俺は結局またカチューシャを被せられ、美月に微笑まれながら時間を過ごしている。――たぶんそういう状況だよな? レストランを出てからぼんやりしているもんでさ。
「シュータさん可愛いですよ。写真撮ってあげます」
リボンカチューシャ美月がスマホを構えている。俺はカメラを手で覆った。
「可愛くないよ。美月の方が一千万倍可愛い。見とれているうちに百年過ぎてしまいそうだ。誰にも渡したくないその笑顔。愛している」
「や、やめてくださいよ。う~、シュータさんが面倒臭いです」
美月が下唇を噛む。美月が可愛くて好きなのは本当だ。一年経って顔立ちも大人びて、ますます美人になった。ところでいつになったら二人きりにしてくれるのだろう。昼を食べたメンバーがそのまま集合している。深雪はずっと俺の右肩にぴったりくっ付いているけど、俺たちはずっと一緒に行動するのか。
「なに、嫌なの?」
「嫌ではないです。でも、離れろよ」
深雪はぐいっと詰め寄ってくる。近いし、当たってるんだよ。
「意識してるの? アイくんのヘンタイ」
「お前、変態って言いたいだけだろ! どう勘違いされているか知らんが、俺は別にヘンタイと言われて喜ぶ趣味は無いぞ」
深雪は「そうなんだ……」と驚いている。何のリサーチが入っていたのやら。
「美月さんもアイくんとデートしたい?」
「はい、少し」
素直に美月も認めた。二人で色々考えたもんな。どこに行きたいとか。俺は美月を日陰側に引っ張ってから深雪に向き合う。
「だから時間くれよ。お前らと過ごすのも楽しいけど、デートもしたいんだ」
深雪が悔しそうに俺を殴る。殴るな。気持ちは承知しておりますけど。
「まあでも、美月さんには借りがあるから協力する! 副会長の私、責任感あって偉いなぁ。

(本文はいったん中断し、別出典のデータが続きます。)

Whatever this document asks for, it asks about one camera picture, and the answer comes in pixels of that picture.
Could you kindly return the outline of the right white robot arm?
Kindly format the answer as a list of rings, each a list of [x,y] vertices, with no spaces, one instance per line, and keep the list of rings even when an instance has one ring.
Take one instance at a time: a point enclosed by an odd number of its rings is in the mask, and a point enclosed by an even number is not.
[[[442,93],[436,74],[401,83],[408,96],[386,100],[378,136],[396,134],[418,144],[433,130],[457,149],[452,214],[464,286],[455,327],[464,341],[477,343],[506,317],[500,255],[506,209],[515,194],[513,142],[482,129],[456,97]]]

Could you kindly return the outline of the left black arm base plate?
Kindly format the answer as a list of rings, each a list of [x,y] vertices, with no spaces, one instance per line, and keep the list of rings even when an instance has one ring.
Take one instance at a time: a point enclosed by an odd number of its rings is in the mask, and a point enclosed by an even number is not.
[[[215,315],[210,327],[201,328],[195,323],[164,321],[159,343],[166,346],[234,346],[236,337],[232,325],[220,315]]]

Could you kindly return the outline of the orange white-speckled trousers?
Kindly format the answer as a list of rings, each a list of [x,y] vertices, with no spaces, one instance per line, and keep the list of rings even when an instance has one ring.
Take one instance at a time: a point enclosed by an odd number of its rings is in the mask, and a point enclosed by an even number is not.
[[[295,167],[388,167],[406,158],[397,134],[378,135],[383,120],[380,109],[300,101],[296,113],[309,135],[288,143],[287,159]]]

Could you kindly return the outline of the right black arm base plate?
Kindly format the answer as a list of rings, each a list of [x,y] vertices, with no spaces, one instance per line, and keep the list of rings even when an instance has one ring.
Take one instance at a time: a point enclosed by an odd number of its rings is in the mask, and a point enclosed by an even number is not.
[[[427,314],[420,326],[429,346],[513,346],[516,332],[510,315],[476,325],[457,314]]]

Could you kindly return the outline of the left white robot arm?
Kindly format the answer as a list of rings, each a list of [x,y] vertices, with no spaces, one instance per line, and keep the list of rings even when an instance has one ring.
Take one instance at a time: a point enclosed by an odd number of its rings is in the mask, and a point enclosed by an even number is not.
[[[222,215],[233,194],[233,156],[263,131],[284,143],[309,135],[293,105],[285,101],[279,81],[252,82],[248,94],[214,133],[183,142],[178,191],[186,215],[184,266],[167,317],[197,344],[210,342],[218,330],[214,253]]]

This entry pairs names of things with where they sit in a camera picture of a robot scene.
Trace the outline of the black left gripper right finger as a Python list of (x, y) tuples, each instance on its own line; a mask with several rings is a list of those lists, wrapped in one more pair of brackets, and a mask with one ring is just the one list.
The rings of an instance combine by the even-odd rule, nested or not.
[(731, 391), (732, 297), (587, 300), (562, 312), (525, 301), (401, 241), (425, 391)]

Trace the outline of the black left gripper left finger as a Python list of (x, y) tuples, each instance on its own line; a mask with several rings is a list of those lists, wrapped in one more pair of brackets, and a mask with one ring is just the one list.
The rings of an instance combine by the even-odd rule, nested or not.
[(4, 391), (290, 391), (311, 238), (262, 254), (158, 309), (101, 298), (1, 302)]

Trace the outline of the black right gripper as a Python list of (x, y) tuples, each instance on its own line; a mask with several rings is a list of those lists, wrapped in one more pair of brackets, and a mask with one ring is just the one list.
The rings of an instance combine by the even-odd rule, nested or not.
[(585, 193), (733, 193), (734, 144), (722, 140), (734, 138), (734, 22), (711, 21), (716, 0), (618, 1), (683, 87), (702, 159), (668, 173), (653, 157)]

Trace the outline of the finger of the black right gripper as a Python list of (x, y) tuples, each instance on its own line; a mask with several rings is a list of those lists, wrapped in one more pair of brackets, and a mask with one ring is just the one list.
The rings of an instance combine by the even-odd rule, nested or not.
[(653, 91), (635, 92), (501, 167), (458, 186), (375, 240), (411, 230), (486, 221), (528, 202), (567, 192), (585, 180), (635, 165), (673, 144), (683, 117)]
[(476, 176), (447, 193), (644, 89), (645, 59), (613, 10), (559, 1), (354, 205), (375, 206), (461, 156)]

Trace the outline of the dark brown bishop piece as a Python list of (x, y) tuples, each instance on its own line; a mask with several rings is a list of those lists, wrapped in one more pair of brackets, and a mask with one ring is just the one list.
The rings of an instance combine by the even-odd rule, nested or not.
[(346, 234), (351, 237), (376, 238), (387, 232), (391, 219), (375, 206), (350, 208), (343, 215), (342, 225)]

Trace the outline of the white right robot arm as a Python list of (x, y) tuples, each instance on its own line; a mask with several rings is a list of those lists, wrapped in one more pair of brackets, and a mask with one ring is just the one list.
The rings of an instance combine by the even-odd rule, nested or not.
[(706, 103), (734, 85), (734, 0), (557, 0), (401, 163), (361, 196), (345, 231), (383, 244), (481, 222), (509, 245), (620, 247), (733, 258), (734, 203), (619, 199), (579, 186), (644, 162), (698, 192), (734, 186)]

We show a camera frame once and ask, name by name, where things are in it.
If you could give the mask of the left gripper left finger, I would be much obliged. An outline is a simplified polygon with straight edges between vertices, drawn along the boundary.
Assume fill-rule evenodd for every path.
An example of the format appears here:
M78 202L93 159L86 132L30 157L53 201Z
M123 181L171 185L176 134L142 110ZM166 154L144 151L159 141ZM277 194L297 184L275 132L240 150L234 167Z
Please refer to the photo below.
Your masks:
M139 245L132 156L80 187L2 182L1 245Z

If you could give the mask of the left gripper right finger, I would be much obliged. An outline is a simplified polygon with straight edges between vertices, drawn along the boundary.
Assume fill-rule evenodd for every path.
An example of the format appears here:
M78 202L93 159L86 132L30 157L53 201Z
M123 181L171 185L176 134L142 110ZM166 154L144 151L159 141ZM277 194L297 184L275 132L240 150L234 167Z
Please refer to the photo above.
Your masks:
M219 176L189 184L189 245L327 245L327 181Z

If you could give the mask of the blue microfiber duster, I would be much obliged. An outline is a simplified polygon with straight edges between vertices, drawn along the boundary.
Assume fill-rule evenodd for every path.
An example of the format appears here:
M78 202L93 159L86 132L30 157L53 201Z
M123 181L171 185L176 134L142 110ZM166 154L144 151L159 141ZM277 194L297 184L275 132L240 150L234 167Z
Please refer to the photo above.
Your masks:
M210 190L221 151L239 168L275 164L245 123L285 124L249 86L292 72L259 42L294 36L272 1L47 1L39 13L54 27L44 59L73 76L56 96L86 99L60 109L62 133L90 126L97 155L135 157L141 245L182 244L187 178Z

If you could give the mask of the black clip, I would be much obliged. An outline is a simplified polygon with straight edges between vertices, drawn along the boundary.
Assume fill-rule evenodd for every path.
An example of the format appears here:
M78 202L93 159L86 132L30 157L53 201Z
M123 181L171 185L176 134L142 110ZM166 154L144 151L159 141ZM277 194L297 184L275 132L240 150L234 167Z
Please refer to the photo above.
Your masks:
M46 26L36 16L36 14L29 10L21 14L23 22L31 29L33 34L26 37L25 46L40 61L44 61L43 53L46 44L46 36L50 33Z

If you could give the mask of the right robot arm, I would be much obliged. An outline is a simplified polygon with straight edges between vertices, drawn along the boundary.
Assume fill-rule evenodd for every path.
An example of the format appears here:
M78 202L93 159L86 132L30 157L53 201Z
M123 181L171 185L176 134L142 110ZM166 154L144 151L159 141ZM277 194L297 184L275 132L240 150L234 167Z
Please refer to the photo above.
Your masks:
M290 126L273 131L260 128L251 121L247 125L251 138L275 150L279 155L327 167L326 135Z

察しがいい親切な男子に褒めてもらえたらもっと頑張れるのになぁ」
深雪が髪を押さえてチラチラ俺を見る。はぁ。
「可愛くて気が利く副会長で良かったー。俺も幸せ者だなー」
こんなんでいいのだろうか。深雪は頷くと、美月の正面に回った。
「美月さん、夜アイくんと二人にしてあげるから楽しんでね」
「は、はい。そうします」
美月は気圧されて後ろによろけた。深雪はじっくり美月を見つめる。
「そうそう、忘れてた。実はこれなんだけどね、ふふ」
深雪は指をかざしている。何がしたいのだろう。太陽の光に当たると何かがキラリと反射する。指輪だ。しかもなぜか薬指につけている。

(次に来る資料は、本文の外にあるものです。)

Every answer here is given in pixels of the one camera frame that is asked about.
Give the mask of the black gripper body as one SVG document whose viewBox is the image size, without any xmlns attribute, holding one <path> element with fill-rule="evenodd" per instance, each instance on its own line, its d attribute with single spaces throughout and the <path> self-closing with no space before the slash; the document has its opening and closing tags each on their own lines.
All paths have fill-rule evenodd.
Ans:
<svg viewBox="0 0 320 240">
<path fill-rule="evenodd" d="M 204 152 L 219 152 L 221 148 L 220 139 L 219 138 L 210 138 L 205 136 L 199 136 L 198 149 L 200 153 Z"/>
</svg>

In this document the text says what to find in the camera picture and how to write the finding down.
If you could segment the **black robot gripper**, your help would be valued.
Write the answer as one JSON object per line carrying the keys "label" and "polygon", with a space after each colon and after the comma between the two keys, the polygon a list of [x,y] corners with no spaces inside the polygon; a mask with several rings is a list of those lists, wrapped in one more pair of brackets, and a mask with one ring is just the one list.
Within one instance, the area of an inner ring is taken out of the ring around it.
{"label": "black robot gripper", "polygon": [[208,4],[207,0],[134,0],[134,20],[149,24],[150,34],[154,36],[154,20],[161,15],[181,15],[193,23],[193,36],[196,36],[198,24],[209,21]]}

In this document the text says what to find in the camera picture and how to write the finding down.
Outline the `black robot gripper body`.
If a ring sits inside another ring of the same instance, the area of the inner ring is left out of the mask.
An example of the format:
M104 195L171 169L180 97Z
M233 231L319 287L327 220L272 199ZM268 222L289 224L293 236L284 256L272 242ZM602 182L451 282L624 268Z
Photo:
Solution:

「み、相園さんそれはどこで……。まさか他に良い方が」
「これはアイく――ごめん。聞かないで」
深雪は口を塞いで俺の後ろに引っ込んだ。美月は大ショッークという感じで石化している。俺はやっと事の重大さに気が付いた。
「いや、俺が指輪を贈ったのは事実だけど――」
「本当なのですか……え?」
「せがまれて渡したが、薬指には付けてねえ。ややこしくするな」
「アイくん酷い」
なんでそうなんだよ! 美月は、結婚指輪を深雪に贈ったと勘違いして卒倒寸前だしよ。深雪のヤツめ。許さん。――ん?
「待った! こういうとき騒ぎそうなミヨがやけに静かだなっ」
嵐の前の静けさだ。静かだと、大体次にミヨは突拍子も無いことをし出す。ミヨを探すと、先頭で普通の声で話していた。普通の声量で話している、だと……?

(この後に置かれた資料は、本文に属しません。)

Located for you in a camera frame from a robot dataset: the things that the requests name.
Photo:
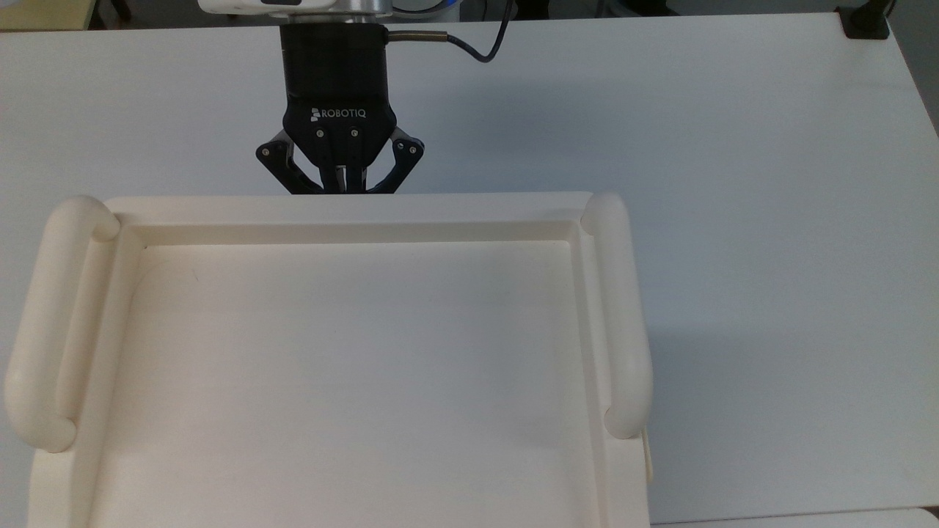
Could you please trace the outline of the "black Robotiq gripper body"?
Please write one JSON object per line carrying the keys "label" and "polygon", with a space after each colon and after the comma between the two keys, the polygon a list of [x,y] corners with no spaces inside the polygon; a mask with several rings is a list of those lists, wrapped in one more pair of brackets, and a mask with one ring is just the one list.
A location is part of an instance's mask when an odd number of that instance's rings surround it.
{"label": "black Robotiq gripper body", "polygon": [[331,165],[365,169],[397,126],[390,108],[388,28],[378,23],[288,23],[279,28],[284,60],[284,131],[313,164],[318,142]]}

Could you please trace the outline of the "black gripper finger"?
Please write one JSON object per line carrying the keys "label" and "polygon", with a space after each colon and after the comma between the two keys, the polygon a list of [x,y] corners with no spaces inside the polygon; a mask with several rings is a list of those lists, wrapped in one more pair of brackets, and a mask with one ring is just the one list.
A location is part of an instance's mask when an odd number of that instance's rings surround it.
{"label": "black gripper finger", "polygon": [[399,127],[390,134],[390,146],[395,164],[382,181],[365,191],[366,194],[395,194],[425,155],[425,144]]}
{"label": "black gripper finger", "polygon": [[294,161],[294,141],[281,130],[256,147],[255,156],[289,194],[322,195],[325,188],[311,180]]}

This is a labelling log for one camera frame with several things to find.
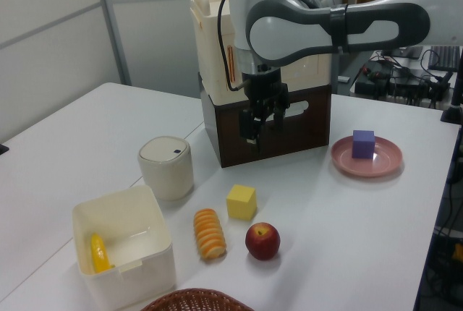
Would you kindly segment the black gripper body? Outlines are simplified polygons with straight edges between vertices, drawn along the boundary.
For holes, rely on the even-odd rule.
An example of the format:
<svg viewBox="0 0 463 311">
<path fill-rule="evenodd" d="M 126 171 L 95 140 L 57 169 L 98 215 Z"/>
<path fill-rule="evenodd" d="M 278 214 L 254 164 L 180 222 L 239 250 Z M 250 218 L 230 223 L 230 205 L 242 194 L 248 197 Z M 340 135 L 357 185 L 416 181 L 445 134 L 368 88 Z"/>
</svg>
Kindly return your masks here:
<svg viewBox="0 0 463 311">
<path fill-rule="evenodd" d="M 242 75 L 244 92 L 249 100 L 249 110 L 255 118 L 266 121 L 273 115 L 275 107 L 289 107 L 289 91 L 281 81 L 281 69 L 269 72 Z"/>
</svg>

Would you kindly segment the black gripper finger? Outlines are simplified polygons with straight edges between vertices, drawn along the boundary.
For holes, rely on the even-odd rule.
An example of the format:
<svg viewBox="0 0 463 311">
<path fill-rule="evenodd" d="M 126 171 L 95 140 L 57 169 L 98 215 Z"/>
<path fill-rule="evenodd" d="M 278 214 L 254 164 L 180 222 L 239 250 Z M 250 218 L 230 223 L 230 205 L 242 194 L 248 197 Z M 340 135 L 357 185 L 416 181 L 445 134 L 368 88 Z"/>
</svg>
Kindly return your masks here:
<svg viewBox="0 0 463 311">
<path fill-rule="evenodd" d="M 260 123 L 251 110 L 239 113 L 239 135 L 256 151 L 260 151 Z"/>
<path fill-rule="evenodd" d="M 273 110 L 273 128 L 276 131 L 282 131 L 284 127 L 285 107 L 277 106 Z"/>
</svg>

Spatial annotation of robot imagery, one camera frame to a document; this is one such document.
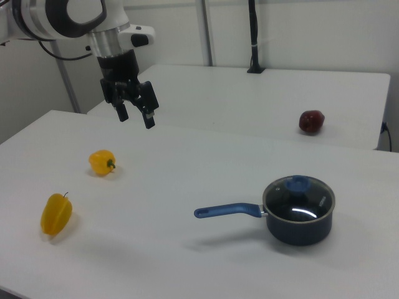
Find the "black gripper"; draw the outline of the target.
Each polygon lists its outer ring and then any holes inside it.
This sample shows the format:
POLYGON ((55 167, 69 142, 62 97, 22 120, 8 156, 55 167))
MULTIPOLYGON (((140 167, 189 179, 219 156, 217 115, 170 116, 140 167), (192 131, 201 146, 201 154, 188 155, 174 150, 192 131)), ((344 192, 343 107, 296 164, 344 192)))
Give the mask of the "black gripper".
POLYGON ((113 57, 98 57, 97 61, 103 75, 100 84, 104 99, 114 107, 119 120, 124 122, 128 119, 123 103, 128 100, 142 113, 146 129, 154 127, 153 117, 159 103, 151 82, 140 83, 138 80, 139 68, 134 50, 113 57))

「ミヨ! 具合悪いのか。医務室行こうか。おんぶするから、遠慮するな」
元気だけが取り柄のミヨがうるさくないということは、大病かショックな出来事があったのだろう。ミヨを振り返らせると、けろっとした様子で「何よ」と言われた。あれ?
「お腹痛いとか、親が危篤とかそういうわけじゃないんだな」
「別に普通よ。シュータこそ女の子に囲まれて疲れてない? 少しやつれ気味よ」
ミヨは両手で俺の襟を直してくれた。ありがと。俺の異変に気付いてくれたか。夢と現実を行き来するから実は疲れてきた。顔には出していないつもりだが……。坂元がネクタイを結び直すミヨを眺め、微笑んだ。
「相田くん、大学生になったらみよりんと同棲するんだって? 聞いたよ」
「しない。ミヨが勝手に妄想を語ってるだけだ。俺もコイツも大学落ちたら駄目なわけだし、一人暮らしはミヨの親が実際に認めるかわからない。東京の大学に決まるとも限らないからな。来年の話をすれば鬼が笑う」
冷静に却下する。ミヨが勝手に夢を見ているだけ。
「こんなときくらい冗談で返してくれたっていいのに」
ミヨはつまらなそうにネクタイを締めた。苦しいです。なぜミヨとまでつんけんしなければならないのだ。坂元は肩を掴んでジャンプしてくるしな。ちょ、しんどいてお前ら。深雪と美月からも呪いの目を向けられているというのに。
「ミヨはなんでへこんでるんだ!」
「しょ、しょうがないでしょ。シュータが美月のこと好きなんだもん」
なぜお前は俺に好かれると勘違いしているのだ。一度でも俺に気に入られるようなことしたか? この図々しさに足を生やしただけような子が。
「いいからお前は気にすんな。お前が静かだと面倒で」
「でも、私と同居すんの嫌なんでしょ。別々の場所がいいんだ」
ミヨが「ねえ?」と目を覗き込む。俺はミヨにカチューシャを移した。黒髪から生えているように見える。おー似合うぜ、ネズミの耳。
「ほら、似合う。まあ、なんだ。ミヨが望むならどこでも行けばいいさ。だが、俺は、たぶんミヨがいなくなったら、一カ月くらいへこむかも、しれない」
「シュータさん、プレゼントお好きなんですね。女の子に送るプレゼントが。いい笑顔です」
美月が淀んだ目でカメラを構える。や、やめて美月。きちんと弁明するから。俺は溜息を吐いた。